*WHAT THE TASK REQUIRES*: Filter the records below down to lines containing "like".

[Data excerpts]
::::::::

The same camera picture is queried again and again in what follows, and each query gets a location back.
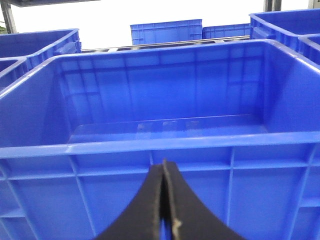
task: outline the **empty crate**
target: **empty crate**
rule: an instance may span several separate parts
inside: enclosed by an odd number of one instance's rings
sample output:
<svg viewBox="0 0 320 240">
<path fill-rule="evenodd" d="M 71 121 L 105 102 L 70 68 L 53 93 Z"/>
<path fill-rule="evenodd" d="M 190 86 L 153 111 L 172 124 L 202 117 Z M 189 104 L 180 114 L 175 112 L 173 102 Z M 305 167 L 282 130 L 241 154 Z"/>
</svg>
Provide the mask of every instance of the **empty crate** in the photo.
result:
<svg viewBox="0 0 320 240">
<path fill-rule="evenodd" d="M 252 39 L 275 39 L 299 50 L 298 37 L 320 34 L 320 9 L 250 14 Z"/>
<path fill-rule="evenodd" d="M 132 44 L 157 44 L 202 39 L 202 19 L 131 25 Z"/>
<path fill-rule="evenodd" d="M 0 94 L 0 238 L 89 240 L 166 158 L 248 240 L 317 240 L 319 92 L 273 40 L 51 58 Z"/>
<path fill-rule="evenodd" d="M 1 34 L 0 92 L 46 59 L 74 53 L 81 53 L 78 29 Z"/>
<path fill-rule="evenodd" d="M 250 35 L 250 29 L 250 23 L 223 26 L 206 26 L 202 29 L 202 39 Z"/>
</svg>

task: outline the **metal bar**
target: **metal bar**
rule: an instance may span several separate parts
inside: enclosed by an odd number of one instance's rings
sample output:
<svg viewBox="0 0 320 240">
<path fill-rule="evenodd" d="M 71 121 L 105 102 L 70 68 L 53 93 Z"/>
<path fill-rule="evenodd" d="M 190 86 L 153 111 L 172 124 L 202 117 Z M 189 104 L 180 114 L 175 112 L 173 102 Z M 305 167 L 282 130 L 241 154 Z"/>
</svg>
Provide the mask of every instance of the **metal bar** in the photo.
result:
<svg viewBox="0 0 320 240">
<path fill-rule="evenodd" d="M 263 11 L 281 11 L 281 2 L 282 0 L 264 0 Z"/>
<path fill-rule="evenodd" d="M 320 0 L 309 0 L 308 9 L 320 8 Z"/>
<path fill-rule="evenodd" d="M 281 11 L 282 0 L 274 0 L 272 5 L 272 11 Z"/>
<path fill-rule="evenodd" d="M 12 15 L 11 5 L 5 1 L 1 1 L 1 9 L 8 34 L 17 32 L 14 16 Z"/>
<path fill-rule="evenodd" d="M 42 6 L 52 4 L 65 4 L 65 3 L 79 3 L 99 0 L 1 0 L 17 7 L 31 7 L 31 6 Z"/>
<path fill-rule="evenodd" d="M 199 40 L 190 40 L 190 41 L 141 44 L 141 45 L 134 45 L 134 46 L 83 49 L 82 53 L 117 52 L 117 51 L 126 51 L 126 50 L 169 48 L 169 47 L 179 47 L 179 46 L 188 46 L 188 45 L 197 45 L 197 44 L 215 44 L 215 43 L 232 42 L 232 41 L 239 41 L 239 40 L 248 40 L 249 38 L 250 36 L 245 35 L 245 36 L 219 37 L 219 38 L 211 38 L 211 39 L 199 39 Z"/>
</svg>

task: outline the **blue plastic bin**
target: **blue plastic bin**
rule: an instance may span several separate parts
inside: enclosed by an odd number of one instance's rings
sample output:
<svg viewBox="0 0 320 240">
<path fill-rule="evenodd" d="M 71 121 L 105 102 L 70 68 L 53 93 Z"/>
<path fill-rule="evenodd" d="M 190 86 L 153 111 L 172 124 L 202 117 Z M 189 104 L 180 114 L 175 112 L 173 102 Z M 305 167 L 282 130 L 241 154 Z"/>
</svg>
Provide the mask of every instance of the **blue plastic bin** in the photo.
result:
<svg viewBox="0 0 320 240">
<path fill-rule="evenodd" d="M 275 39 L 299 50 L 298 37 L 320 34 L 320 9 L 250 14 L 252 39 Z"/>
<path fill-rule="evenodd" d="M 250 29 L 250 23 L 223 26 L 206 26 L 202 29 L 202 39 L 250 35 Z"/>
<path fill-rule="evenodd" d="M 132 44 L 157 44 L 202 39 L 202 19 L 130 25 Z"/>
<path fill-rule="evenodd" d="M 30 69 L 44 60 L 62 54 L 81 53 L 78 29 L 39 31 L 0 35 L 0 58 L 27 58 Z"/>
<path fill-rule="evenodd" d="M 78 29 L 0 35 L 0 93 L 46 59 L 81 52 Z"/>
<path fill-rule="evenodd" d="M 248 240 L 318 240 L 316 67 L 274 40 L 48 59 L 0 94 L 0 239 L 89 240 L 166 158 Z"/>
</svg>

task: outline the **crate handle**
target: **crate handle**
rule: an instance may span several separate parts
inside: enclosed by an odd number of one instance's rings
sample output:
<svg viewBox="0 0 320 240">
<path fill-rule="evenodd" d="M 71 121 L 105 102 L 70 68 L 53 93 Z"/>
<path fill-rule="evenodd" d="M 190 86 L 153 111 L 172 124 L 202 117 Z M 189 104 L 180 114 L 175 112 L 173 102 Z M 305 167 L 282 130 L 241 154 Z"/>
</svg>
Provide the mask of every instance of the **crate handle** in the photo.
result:
<svg viewBox="0 0 320 240">
<path fill-rule="evenodd" d="M 75 54 L 78 52 L 76 42 L 71 41 L 54 51 L 53 55 Z"/>
<path fill-rule="evenodd" d="M 262 27 L 256 26 L 252 29 L 253 39 L 275 39 L 276 35 L 263 29 Z"/>
</svg>

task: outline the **crate bottom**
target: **crate bottom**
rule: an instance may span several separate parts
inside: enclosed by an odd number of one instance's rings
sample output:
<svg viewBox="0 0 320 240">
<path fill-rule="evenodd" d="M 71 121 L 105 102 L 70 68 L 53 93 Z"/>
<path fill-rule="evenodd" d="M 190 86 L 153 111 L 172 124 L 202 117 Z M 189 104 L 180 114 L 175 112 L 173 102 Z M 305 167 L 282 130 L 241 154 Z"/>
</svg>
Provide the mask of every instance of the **crate bottom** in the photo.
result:
<svg viewBox="0 0 320 240">
<path fill-rule="evenodd" d="M 268 133 L 254 115 L 191 117 L 80 125 L 68 143 Z"/>
</svg>

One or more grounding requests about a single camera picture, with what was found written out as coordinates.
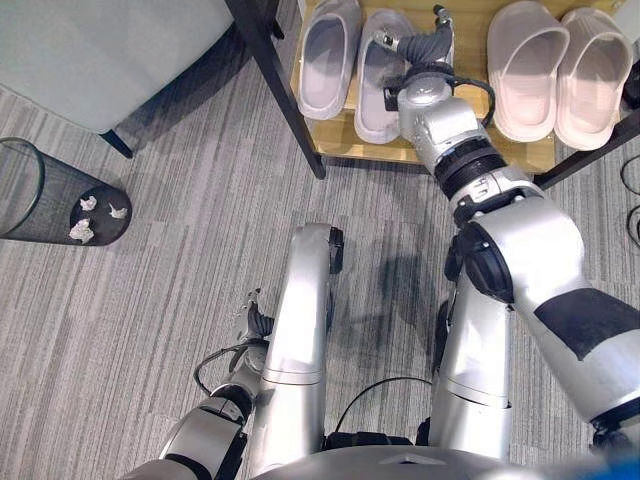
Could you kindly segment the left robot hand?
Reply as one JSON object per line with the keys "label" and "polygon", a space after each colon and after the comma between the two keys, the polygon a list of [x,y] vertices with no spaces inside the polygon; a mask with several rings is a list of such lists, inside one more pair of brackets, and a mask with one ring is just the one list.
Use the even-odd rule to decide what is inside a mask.
{"label": "left robot hand", "polygon": [[268,341],[275,319],[260,312],[258,297],[260,288],[251,290],[233,315],[234,339],[238,344]]}

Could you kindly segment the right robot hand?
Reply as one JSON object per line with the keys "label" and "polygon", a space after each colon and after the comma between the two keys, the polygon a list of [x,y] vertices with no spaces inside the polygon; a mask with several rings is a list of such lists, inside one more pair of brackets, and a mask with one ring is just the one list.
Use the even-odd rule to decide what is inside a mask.
{"label": "right robot hand", "polygon": [[412,67],[441,68],[453,72],[454,31],[450,11],[442,5],[433,7],[435,29],[431,33],[399,36],[388,29],[376,30],[374,42],[393,52]]}

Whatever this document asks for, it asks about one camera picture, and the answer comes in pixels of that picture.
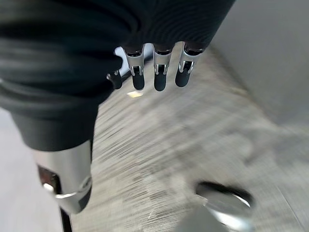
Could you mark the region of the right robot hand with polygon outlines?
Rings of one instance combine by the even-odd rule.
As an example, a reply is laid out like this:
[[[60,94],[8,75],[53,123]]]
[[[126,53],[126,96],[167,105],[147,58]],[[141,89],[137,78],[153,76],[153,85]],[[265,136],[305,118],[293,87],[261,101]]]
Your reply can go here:
[[[34,150],[43,187],[77,214],[92,188],[99,105],[122,85],[123,48],[133,86],[144,88],[143,50],[154,46],[154,87],[165,88],[171,52],[183,49],[175,83],[193,67],[231,9],[231,0],[3,0],[0,105]]]

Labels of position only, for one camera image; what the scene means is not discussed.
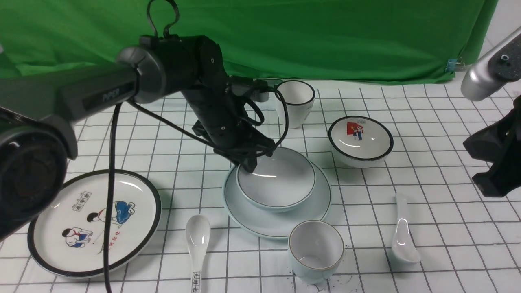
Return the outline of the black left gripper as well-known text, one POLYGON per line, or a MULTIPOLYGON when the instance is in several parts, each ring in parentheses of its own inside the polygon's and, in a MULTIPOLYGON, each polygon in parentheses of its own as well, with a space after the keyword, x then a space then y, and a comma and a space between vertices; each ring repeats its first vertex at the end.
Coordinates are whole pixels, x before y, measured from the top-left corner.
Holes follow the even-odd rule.
POLYGON ((250 98, 232 93, 229 76, 180 79, 179 90, 197 117, 194 133, 216 153, 238 162, 248 173, 257 167, 258 157, 272 156, 275 141, 256 130, 264 115, 259 120, 248 117, 246 105, 258 114, 261 110, 250 98))

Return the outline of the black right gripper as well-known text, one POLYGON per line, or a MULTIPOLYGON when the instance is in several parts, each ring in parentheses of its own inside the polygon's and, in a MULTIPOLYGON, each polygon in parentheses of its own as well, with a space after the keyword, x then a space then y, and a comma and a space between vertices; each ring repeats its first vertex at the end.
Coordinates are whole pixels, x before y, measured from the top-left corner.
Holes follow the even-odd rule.
POLYGON ((471 158, 492 163, 473 182, 487 198, 502 198, 521 186, 521 97, 498 122, 469 136, 463 146, 471 158))

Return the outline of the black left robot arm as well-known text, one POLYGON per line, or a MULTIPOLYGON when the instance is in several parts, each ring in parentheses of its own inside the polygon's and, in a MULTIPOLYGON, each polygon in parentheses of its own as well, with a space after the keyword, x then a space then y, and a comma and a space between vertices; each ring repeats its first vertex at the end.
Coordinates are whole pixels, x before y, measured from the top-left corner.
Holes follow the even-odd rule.
POLYGON ((36 218, 78 156, 73 125, 123 102, 152 103, 181 92, 197 122, 190 136, 248 171, 276 143, 264 116, 235 95, 220 46, 206 36, 142 36, 115 63, 1 79, 1 239, 36 218))

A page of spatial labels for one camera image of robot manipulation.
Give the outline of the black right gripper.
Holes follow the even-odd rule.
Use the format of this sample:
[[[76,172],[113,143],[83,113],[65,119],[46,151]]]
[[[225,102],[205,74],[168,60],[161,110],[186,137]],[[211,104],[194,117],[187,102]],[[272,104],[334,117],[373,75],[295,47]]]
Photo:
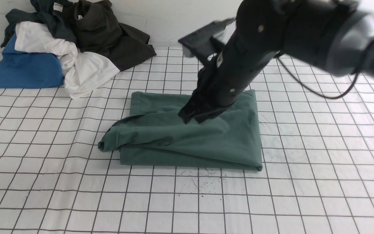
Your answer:
[[[278,46],[262,36],[248,38],[236,30],[178,113],[184,124],[202,124],[229,109],[239,95],[278,53]]]

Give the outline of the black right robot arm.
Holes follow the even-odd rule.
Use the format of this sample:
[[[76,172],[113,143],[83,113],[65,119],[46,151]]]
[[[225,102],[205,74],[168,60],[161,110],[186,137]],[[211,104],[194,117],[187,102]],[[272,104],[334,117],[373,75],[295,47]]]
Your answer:
[[[285,54],[333,76],[374,77],[374,17],[356,0],[244,0],[235,18],[179,39],[203,64],[179,116],[202,123],[226,111],[272,60]]]

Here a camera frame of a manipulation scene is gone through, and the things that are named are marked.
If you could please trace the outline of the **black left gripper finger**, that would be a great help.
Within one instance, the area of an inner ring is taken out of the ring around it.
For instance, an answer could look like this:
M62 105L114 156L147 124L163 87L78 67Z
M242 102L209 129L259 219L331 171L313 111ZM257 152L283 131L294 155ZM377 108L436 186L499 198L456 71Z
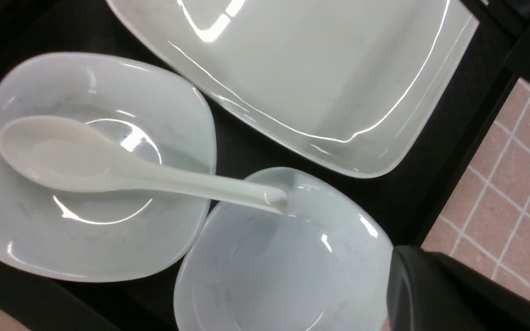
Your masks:
M392 331L530 331L530 300L416 246L393 249L386 305Z

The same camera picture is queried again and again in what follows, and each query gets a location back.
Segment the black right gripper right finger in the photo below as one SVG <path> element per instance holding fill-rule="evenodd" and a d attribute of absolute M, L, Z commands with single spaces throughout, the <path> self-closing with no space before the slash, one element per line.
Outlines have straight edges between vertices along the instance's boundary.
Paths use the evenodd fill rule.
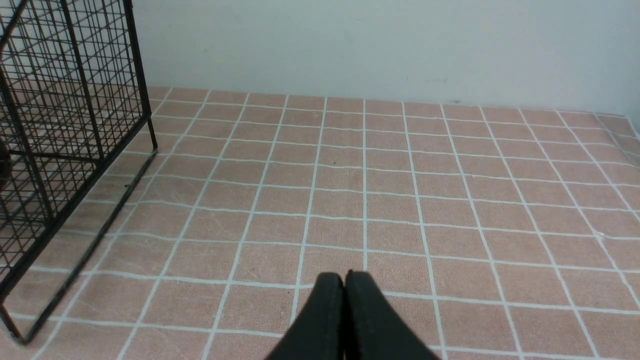
<path fill-rule="evenodd" d="M 346 360 L 438 360 L 387 301 L 370 273 L 349 271 L 344 290 Z"/>

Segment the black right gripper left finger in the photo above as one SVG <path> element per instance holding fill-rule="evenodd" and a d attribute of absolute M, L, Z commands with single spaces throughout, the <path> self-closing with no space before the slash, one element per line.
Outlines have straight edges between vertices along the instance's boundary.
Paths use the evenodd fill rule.
<path fill-rule="evenodd" d="M 338 274 L 318 274 L 302 310 L 266 359 L 341 360 L 344 293 Z"/>

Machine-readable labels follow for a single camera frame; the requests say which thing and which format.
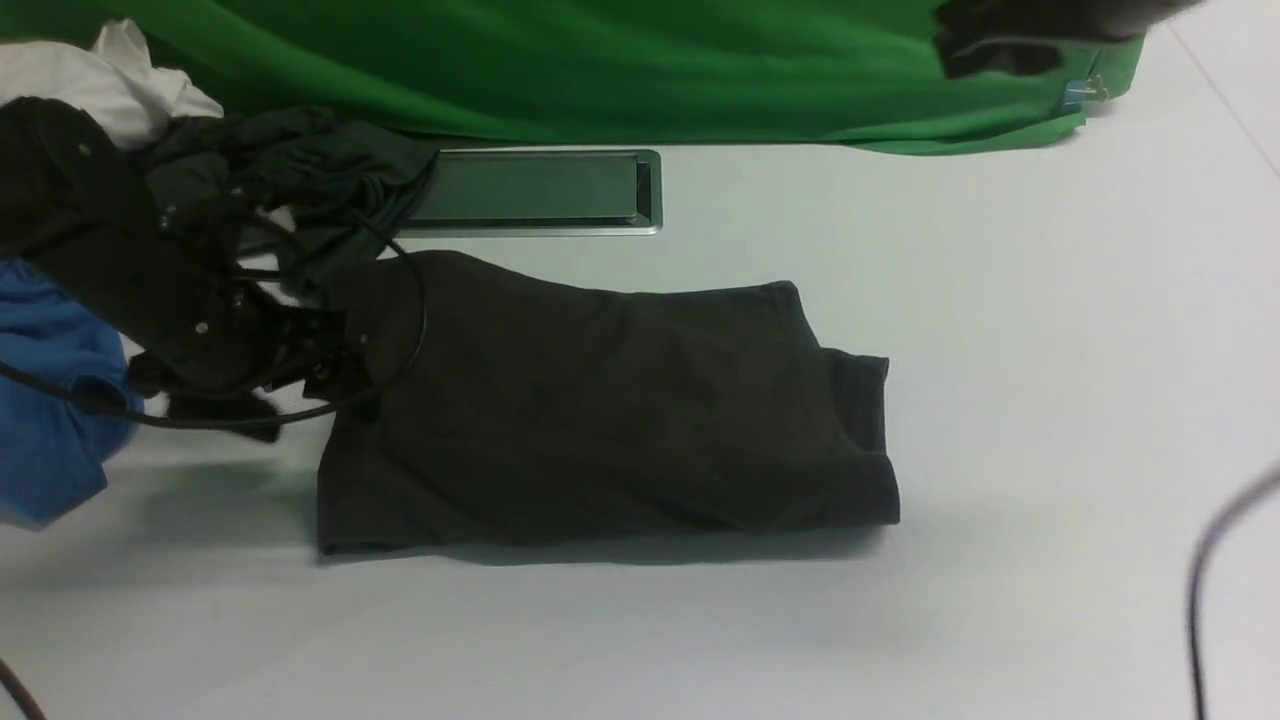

::::::::

*ANSWER SECTION*:
As an example, a reply is laid out like this:
For instance, an answer could look like this:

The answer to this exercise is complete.